Hij haalde zijn M.A. in 1897, en van dat jaar tot 1904 diende hij als hulpprediker ("curate") van St. Mary the Virgin, Oxford, een veel academischer atmosfeer. Gedurende deze jaren had hij, om zijn inkomen aan te vullen, ook een baan bij de Bodleian Library, waar hij Griekse manuscripten catalogiseerde. Deze bezigheid wekte in hem een interesse in het synoptische vraagstuk en de tekstkritiek van het Nieuwe Testament. Hij publiceerde zijn eerste boek, het zeer bruikbare handboek The Text of the New Testament (1900). Ongeveer zestig jaar later beschrijft Stephen Neill de zesde druk (1928) als "still the best short introduction to New Testament textual criticism that exists in any language".[7] Het was zeer waarschijnlijk F.C. Conybeare, Fellow van het University College, Oxford, die de belangrijkste factor in Lakes ontwikkeling was. Conybeare wijdde Lake in in de geheimen van de paleografie van het Nieuwe Testament en de tekstkritiek.[8]
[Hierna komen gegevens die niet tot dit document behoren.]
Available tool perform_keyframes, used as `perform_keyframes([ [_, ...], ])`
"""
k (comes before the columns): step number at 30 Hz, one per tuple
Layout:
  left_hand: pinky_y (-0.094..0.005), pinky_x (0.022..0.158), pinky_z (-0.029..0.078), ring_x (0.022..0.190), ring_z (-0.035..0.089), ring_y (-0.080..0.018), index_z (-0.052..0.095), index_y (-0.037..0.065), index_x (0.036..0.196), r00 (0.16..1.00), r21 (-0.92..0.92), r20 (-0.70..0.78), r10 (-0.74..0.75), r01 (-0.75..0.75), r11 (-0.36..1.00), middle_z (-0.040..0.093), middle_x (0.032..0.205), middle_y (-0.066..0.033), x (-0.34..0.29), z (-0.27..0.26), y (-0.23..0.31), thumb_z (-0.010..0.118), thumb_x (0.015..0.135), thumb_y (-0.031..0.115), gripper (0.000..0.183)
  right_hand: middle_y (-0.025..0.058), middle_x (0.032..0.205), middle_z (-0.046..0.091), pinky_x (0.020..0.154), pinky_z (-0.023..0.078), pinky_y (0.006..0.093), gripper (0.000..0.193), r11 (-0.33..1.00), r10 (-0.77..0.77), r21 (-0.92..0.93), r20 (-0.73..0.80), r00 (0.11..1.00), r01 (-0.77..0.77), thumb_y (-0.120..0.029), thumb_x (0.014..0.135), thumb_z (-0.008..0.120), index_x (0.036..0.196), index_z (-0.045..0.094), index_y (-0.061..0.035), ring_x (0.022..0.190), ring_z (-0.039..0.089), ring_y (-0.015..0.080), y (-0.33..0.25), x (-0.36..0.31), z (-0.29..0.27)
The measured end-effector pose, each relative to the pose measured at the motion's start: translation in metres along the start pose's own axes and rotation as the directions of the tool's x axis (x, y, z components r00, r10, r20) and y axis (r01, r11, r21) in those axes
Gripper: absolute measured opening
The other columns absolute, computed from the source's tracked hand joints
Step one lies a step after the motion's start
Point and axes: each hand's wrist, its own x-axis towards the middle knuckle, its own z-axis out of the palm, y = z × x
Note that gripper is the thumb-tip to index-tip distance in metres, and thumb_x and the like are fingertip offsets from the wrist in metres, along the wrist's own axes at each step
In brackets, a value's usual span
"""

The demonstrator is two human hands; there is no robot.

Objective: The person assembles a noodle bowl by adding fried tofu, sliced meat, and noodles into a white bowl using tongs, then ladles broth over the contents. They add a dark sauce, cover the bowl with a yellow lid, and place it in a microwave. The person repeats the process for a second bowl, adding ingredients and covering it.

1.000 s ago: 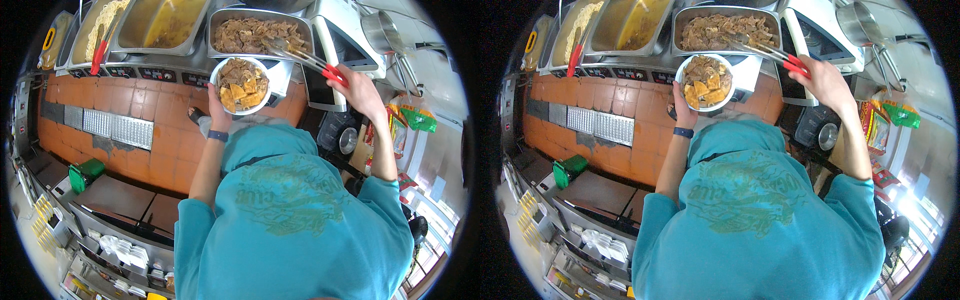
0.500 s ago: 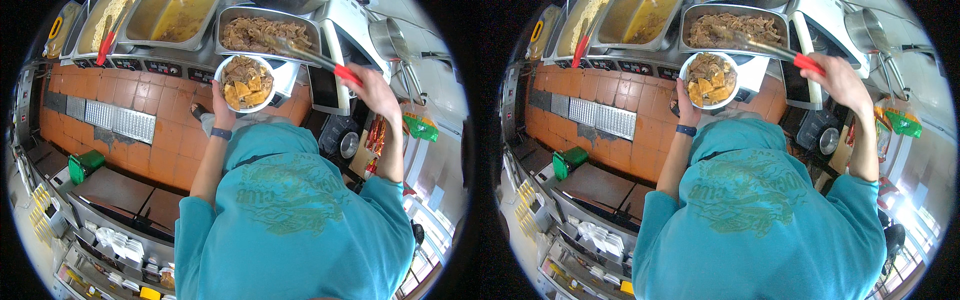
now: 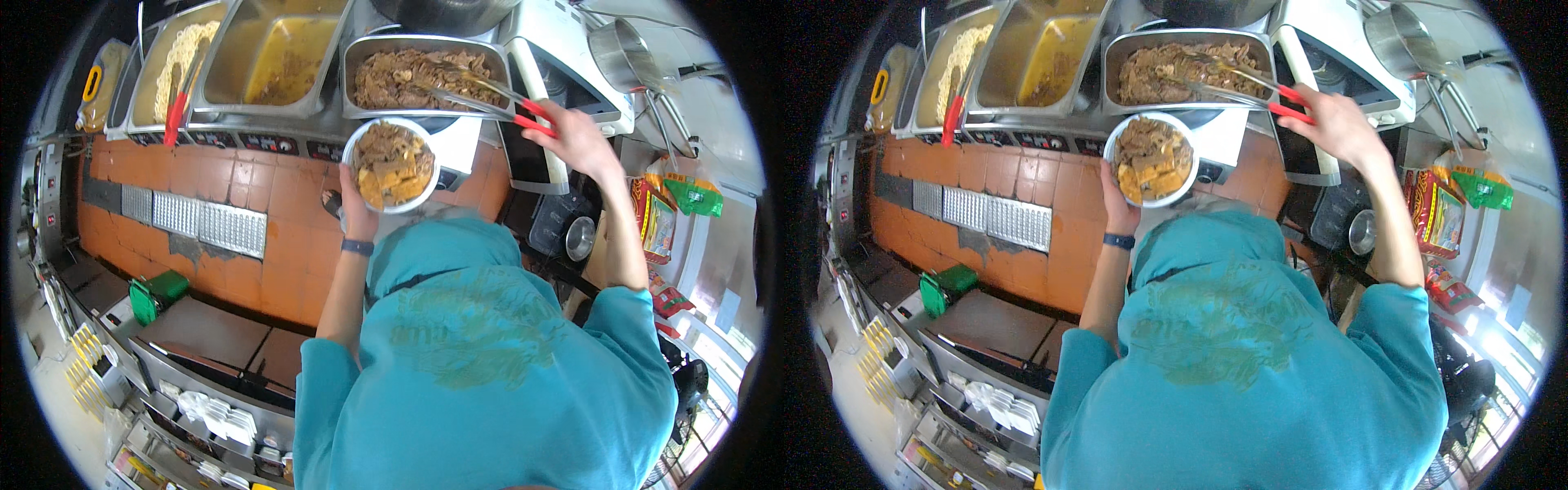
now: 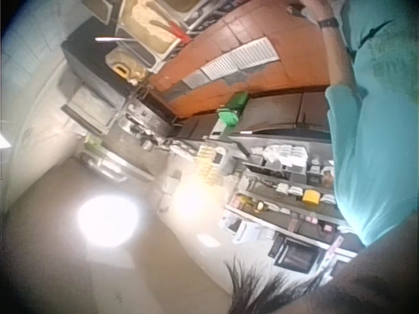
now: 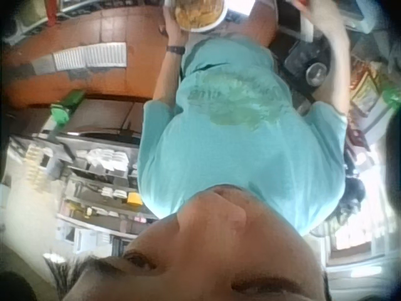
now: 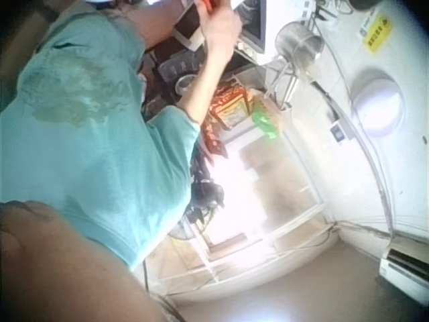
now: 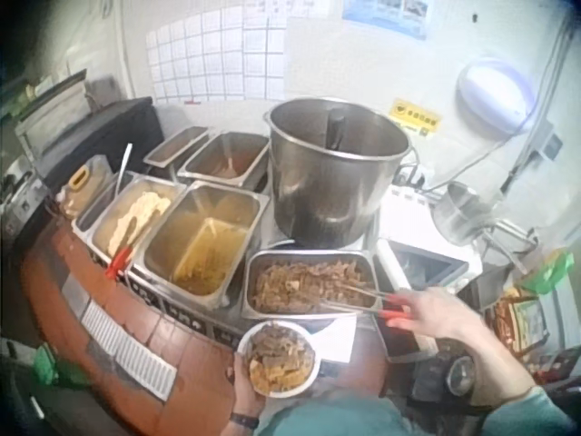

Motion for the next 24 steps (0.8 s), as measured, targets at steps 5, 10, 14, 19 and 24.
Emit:
perform_keyframes([
  [5, -0.0403, 0.109, 0.044, 0.130, 0.052, -0.0264, 0.043, 0.006, 0.145, 0.998, 0.051, -0.052, -0.032, 0.034, 0.998, 0.051, 0.144, -0.0109, -0.045, 0.001, 0.031, 0.036, 0.105, 0.053, 0.062, 0.0218, 0.101, 0.068, 0.085, 0.055, 0.0465, 0.050, 0.988, -0.056, -0.142, -0.005, 0.998, 0.055, -0.031, 0.086, 0.073, 0.122, 0.052, -0.0031, 0.099, 0.066, 0.0393, 0.025, 0.066, 0.062],
  [10, -0.0422, 0.109, 0.043, 0.132, 0.051, -0.0287, 0.041, 0.006, 0.147, 0.995, 0.047, -0.099, 0.025, -0.020, 0.999, 0.050, 0.145, -0.0126, -0.091, 0.039, 0.078, 0.035, 0.105, 0.055, 0.065, 0.0170, 0.117, 0.062, 0.096, 0.052, 0.0449, 0.051, 0.992, -0.128, -0.054, -0.377, 0.917, 0.117, -0.024, 0.085, 0.075, 0.127, 0.056, -0.0037, 0.113, 0.061, 0.0344, -0.013, 0.071, -0.017],
  [14, -0.0430, 0.109, 0.043, 0.132, 0.050, -0.0287, 0.039, 0.006, 0.148, 0.994, 0.062, -0.070, 0.080, -0.076, 0.995, 0.049, 0.146, -0.0127, -0.102, 0.081, 0.108, 0.037, 0.104, 0.055, 0.066, 0.0181, 0.120, 0.062, 0.092, 0.055, 0.0440, 0.051, 0.975, -0.212, -0.152, -0.859, 0.465, 0.163, -0.036, 0.091, 0.069, 0.131, 0.057, -0.0059, 0.111, 0.064, 0.0340, -0.057, 0.098, -0.125],
  [19, -0.0447, 0.114, 0.037, 0.137, 0.044, -0.0308, 0.036, 0.009, 0.151, 0.995, 0.080, 0.027, 0.100, -0.102, 0.992, 0.043, 0.151, -0.0113, -0.082, 0.128, 0.132, 0.034, 0.105, 0.054, 0.065, 0.0181, 0.102, 0.071, 0.087, 0.057, 0.0449, 0.046, 0.977, -0.001, -0.191, -0.452, 0.892, -0.096, -0.045, 0.099, 0.054, 0.120, 0.067, -0.0066, 0.096, 0.070, 0.0353, -0.089, 0.189, -0.187],
  [24, -0.0440, 0.115, 0.036, 0.138, 0.043, -0.0300, 0.033, 0.009, 0.151, 0.980, 0.013, 0.180, 0.085, -0.089, 0.996, 0.041, 0.153, -0.0121, -0.049, 0.144, 0.152, 0.035, 0.105, 0.053, 0.064, 0.0168, 0.083, 0.071, 0.066, 0.055, 0.0440, 0.025, 0.976, -0.083, -0.213, -0.171, 0.982, 0.046, -0.024, 0.091, 0.058, 0.093, 0.071, -0.0024, 0.074, 0.069, 0.0320, -0.002, 0.215, -0.251],
])
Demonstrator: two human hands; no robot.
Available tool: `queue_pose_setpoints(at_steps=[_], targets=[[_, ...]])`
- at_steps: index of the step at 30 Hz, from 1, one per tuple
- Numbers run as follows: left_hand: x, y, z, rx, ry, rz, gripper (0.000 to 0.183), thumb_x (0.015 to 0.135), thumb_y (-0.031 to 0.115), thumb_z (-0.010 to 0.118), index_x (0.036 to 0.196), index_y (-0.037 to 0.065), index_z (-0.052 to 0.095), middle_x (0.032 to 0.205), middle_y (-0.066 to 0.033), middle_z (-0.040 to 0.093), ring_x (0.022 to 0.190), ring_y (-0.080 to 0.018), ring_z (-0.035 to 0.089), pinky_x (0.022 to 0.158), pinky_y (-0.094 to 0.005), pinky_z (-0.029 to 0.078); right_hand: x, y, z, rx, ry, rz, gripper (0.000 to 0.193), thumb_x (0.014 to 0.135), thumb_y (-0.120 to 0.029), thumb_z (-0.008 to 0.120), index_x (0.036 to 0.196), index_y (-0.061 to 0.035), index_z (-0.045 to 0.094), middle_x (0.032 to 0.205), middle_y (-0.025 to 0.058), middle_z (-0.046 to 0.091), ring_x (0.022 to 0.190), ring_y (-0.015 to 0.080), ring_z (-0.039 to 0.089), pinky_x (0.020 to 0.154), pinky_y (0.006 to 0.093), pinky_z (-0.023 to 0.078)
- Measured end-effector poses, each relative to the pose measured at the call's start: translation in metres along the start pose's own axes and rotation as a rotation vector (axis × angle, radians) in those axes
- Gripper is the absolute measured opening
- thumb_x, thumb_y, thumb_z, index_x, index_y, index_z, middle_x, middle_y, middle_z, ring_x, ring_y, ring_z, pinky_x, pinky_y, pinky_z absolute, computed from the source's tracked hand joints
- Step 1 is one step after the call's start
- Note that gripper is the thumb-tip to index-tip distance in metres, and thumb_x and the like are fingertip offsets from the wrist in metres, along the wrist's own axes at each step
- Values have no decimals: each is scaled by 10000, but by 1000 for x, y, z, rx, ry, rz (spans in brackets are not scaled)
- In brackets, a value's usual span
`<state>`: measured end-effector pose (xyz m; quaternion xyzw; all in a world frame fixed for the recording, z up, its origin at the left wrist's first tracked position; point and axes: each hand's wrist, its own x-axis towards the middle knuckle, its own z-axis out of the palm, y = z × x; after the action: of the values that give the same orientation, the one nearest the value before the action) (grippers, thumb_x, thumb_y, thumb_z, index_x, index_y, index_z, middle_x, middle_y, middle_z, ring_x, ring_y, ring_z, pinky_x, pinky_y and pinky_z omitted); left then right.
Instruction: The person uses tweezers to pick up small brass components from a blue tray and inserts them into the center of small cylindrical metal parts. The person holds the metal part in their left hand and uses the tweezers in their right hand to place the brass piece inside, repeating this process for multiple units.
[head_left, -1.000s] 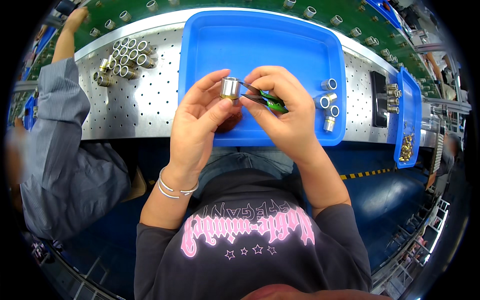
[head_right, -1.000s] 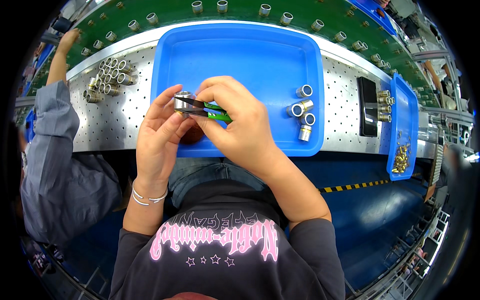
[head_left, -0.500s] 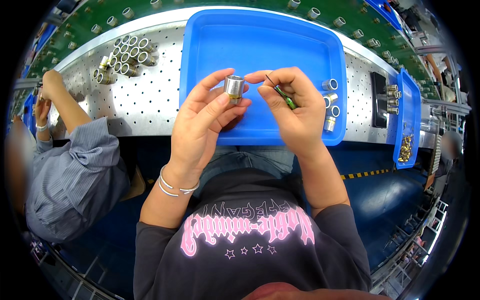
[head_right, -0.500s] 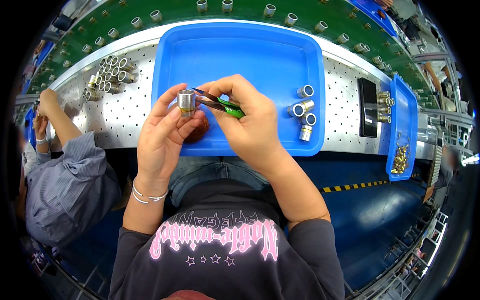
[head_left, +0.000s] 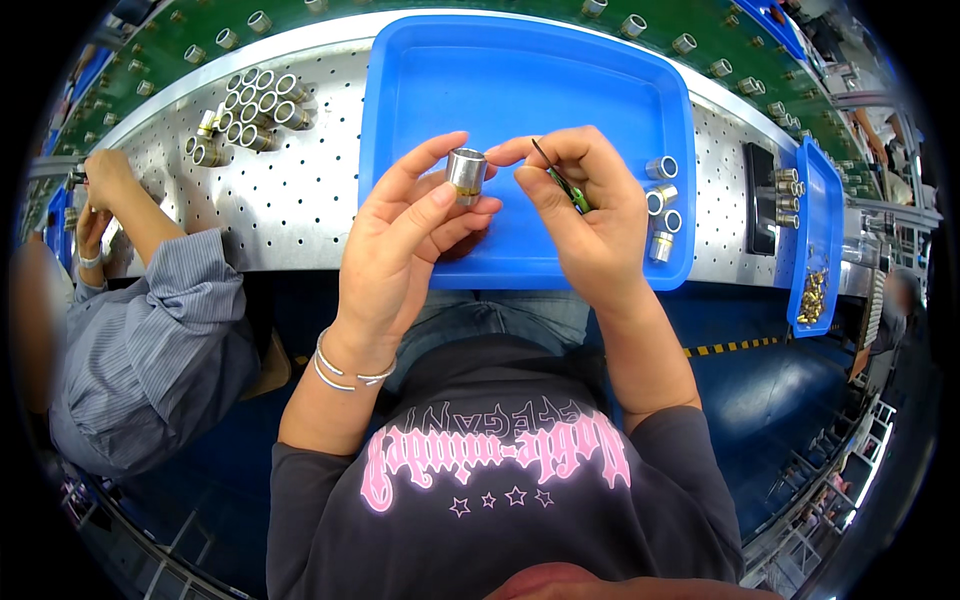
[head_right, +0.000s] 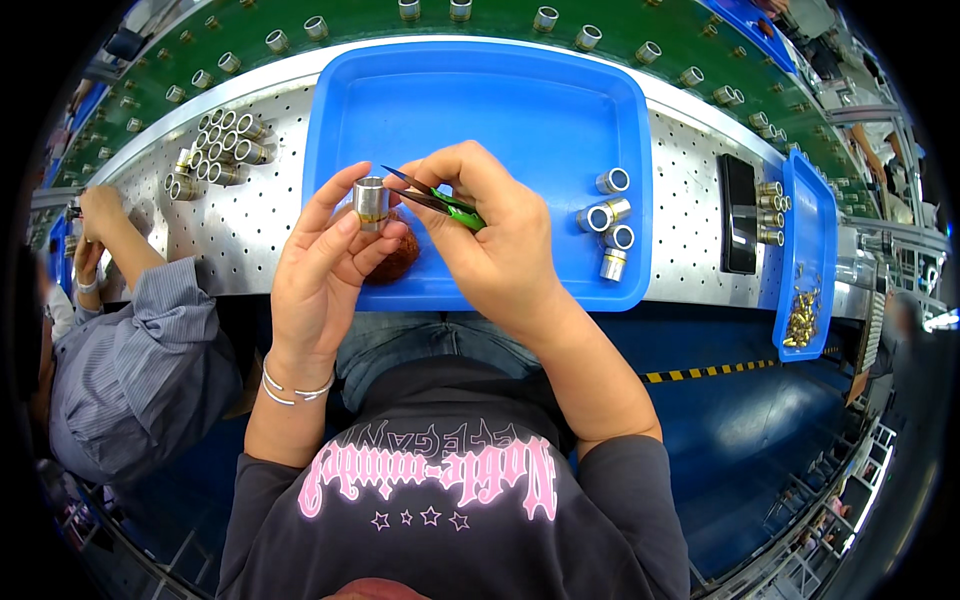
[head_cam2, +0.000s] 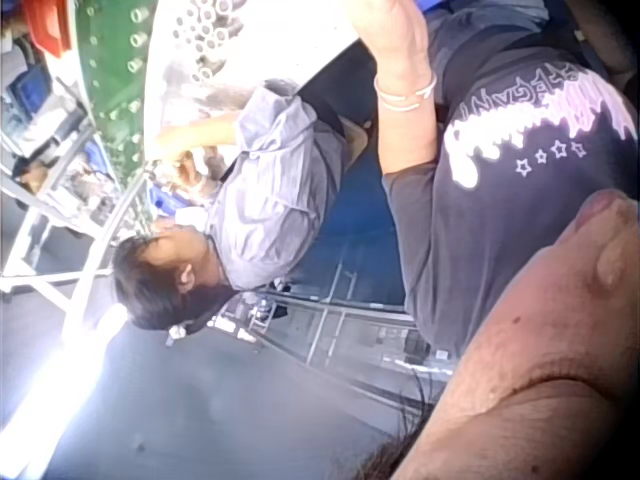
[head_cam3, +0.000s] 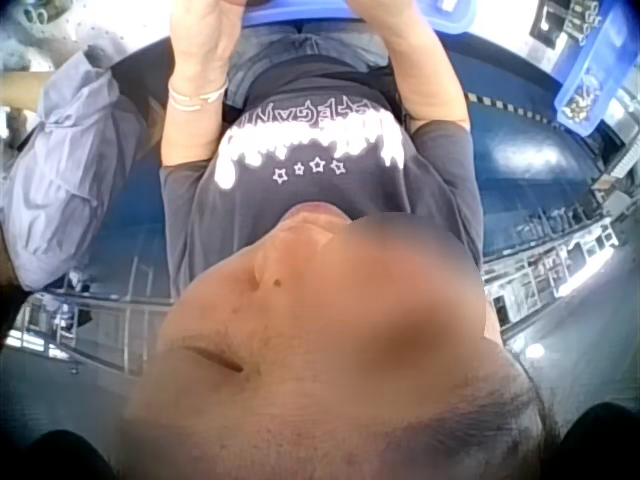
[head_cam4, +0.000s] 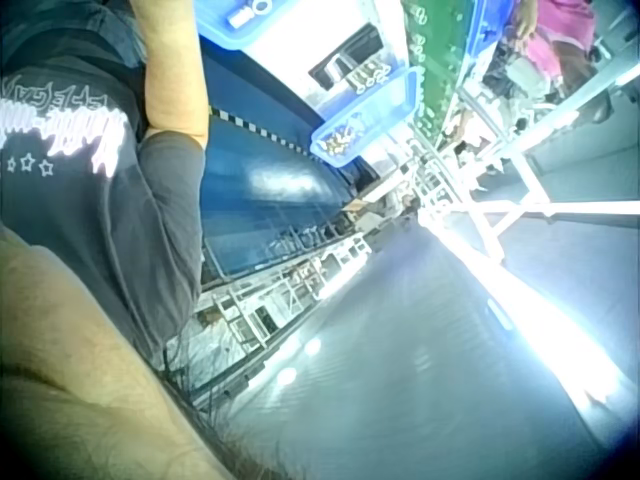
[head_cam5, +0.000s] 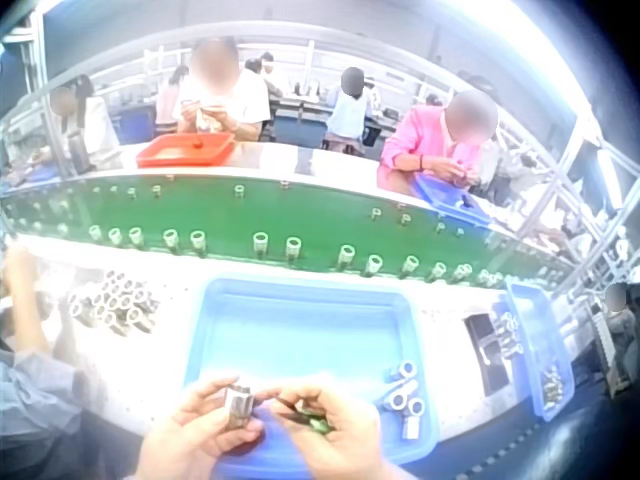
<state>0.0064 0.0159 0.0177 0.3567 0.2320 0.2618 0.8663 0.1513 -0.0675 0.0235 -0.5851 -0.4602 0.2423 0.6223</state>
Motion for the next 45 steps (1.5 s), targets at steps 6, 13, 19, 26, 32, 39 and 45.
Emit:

Lakes paleografische interesse leidde hem op een zoektocht naar meer manuscripten en in 1898 ondernam hij een reis naar de bibliotheken van Bazel, Venetië en Rome. De resultaten van deze reis werden gepubliceerd in Codex 1 of the Gospels and Its Allies (1902). Lake had een tekstuele familie ontdekt van manuscripten van het Nieuwe Testament die bekendstaat als Familie 1 (ook bekend als de Lake-groep). Tot deze familie behoren de minuskels 1, 118, 131 en 209 (in de Gregory-Aland-nummering). In de zomers van 1899 en 1903 (en vele daarna) ondernam hij reizen naar de Griekse kloosters op Oros Athos. Hij publiceerde (1903, 1905, 1907) edities van verschillende manuscripten die hij daar ontdekte, een catalogus van alle onderzochte handschriften, en zelfs een geschiedenis van de kloosters zelf (1909). In 1902 won hij de Arnold Essay Prize van de Universiteit van Oxford voor zijn studie “The Greek Monasteries in South Italy”, die in vier delen werd gepubliceerd in het Journal of Theological Studies.[9]

Op 10 november 1903 trouwde hij met Helen Courthope Forman (1874 – 22 oktober 1958), de dochter van Freda Gardiner en Sidney Mills Forman, een zakenman uit Newcastle-upon-Tyne, Northumberland. Zij kregen twee kinderen, Gerard Anthony Christian Kirsopp Lake (27 december 1904 – 3 september 1972) en Agnes Freda Isabel Kirsopp Lake (31 juli 1909 – 3 november 1993).[9] Tijdens deze latere jaren van zijn kerkelijke werk begon Lake te twijfelen aan de leer van de kerk en te denken in termen van geschiedenis en exegese in plaats van in termen van theologie en pastorale moeilijkheden. Volgens zijn zoon kwam het keerpunt in Lakes geloof toen zijn leidinggevende suggereerde dat er gebeden moesten worden opgezegd bij de vespers voor een meneer Brown, omdat de dokter zojuist had gezegd dat er geen hoop meer voor hem was. Het verhaal is mogelijk apocrief, maar wel veelbetekenend voor Lakes gezichtspunt.[6]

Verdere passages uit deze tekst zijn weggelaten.